Work item. Below are the records; copy each line in them that holds the word "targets".

[Extracted records]
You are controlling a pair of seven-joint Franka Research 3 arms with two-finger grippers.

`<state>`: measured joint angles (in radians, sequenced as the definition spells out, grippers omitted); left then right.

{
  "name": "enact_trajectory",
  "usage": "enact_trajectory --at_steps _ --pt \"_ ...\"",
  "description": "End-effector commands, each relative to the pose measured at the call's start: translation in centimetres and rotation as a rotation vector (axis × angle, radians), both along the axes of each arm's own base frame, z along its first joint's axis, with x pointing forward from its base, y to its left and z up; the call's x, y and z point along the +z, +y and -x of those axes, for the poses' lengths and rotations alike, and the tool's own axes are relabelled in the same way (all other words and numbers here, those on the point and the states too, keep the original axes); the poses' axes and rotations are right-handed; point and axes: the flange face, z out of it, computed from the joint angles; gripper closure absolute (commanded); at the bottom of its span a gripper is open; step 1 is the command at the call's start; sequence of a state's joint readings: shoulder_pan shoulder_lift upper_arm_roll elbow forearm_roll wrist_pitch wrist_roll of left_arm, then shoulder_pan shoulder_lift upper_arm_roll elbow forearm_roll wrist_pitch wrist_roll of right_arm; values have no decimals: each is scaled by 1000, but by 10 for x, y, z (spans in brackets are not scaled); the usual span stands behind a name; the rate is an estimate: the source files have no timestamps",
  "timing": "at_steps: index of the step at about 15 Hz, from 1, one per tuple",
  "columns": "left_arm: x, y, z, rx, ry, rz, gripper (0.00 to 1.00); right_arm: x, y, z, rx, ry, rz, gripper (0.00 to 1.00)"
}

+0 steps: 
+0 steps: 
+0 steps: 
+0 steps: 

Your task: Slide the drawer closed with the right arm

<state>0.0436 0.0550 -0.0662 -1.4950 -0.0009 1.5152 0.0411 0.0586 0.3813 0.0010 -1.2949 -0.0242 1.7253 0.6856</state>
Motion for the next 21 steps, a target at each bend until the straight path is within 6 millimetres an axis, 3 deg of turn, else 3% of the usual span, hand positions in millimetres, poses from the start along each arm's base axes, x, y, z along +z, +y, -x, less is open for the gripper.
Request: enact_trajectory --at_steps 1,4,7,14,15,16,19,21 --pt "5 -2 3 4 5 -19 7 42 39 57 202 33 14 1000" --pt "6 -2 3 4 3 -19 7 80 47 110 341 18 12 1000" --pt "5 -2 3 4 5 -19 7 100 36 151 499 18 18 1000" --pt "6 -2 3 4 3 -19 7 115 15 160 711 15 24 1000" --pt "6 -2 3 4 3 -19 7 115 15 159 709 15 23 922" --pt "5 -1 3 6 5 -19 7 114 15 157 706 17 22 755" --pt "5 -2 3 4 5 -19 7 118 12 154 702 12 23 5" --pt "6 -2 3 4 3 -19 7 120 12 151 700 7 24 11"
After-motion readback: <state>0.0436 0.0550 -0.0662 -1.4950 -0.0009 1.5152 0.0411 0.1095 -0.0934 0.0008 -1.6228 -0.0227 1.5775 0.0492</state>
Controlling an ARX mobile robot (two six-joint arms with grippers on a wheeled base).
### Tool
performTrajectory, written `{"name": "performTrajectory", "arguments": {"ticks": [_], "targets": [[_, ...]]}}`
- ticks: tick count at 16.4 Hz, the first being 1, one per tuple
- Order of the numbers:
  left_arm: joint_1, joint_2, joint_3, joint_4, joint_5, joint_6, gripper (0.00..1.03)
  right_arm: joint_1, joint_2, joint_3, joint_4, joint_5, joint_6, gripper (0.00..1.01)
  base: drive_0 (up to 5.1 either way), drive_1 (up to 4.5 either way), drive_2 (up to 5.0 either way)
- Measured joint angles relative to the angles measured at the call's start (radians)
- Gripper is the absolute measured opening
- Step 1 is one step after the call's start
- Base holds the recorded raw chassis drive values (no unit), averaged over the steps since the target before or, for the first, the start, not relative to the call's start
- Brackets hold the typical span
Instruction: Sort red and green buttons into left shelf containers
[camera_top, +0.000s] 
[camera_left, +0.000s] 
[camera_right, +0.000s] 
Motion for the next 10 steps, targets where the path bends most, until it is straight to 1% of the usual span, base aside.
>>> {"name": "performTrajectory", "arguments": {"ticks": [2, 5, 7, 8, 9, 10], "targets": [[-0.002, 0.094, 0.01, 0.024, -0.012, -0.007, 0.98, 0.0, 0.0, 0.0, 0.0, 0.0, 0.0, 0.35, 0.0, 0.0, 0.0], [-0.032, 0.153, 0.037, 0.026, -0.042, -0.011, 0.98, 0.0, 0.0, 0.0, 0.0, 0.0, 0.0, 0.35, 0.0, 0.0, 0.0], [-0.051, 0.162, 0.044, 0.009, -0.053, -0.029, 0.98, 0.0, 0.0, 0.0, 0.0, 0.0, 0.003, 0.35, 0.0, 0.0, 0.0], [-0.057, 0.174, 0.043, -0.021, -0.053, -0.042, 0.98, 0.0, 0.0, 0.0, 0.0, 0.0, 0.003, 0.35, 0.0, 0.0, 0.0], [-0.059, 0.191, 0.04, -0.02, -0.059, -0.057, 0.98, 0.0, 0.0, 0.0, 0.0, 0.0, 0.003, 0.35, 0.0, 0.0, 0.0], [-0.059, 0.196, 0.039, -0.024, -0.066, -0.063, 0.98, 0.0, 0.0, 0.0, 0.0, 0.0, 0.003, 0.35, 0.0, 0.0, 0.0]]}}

Completed task.
performTrajectory, written `{"name": "performTrajectory", "arguments": {"ticks": [_], "targets": [[_, ...]]}}`
Motion for the next 10 steps, targets where the path bends most, until it is straight to 1% of the usual span, base aside.
>>> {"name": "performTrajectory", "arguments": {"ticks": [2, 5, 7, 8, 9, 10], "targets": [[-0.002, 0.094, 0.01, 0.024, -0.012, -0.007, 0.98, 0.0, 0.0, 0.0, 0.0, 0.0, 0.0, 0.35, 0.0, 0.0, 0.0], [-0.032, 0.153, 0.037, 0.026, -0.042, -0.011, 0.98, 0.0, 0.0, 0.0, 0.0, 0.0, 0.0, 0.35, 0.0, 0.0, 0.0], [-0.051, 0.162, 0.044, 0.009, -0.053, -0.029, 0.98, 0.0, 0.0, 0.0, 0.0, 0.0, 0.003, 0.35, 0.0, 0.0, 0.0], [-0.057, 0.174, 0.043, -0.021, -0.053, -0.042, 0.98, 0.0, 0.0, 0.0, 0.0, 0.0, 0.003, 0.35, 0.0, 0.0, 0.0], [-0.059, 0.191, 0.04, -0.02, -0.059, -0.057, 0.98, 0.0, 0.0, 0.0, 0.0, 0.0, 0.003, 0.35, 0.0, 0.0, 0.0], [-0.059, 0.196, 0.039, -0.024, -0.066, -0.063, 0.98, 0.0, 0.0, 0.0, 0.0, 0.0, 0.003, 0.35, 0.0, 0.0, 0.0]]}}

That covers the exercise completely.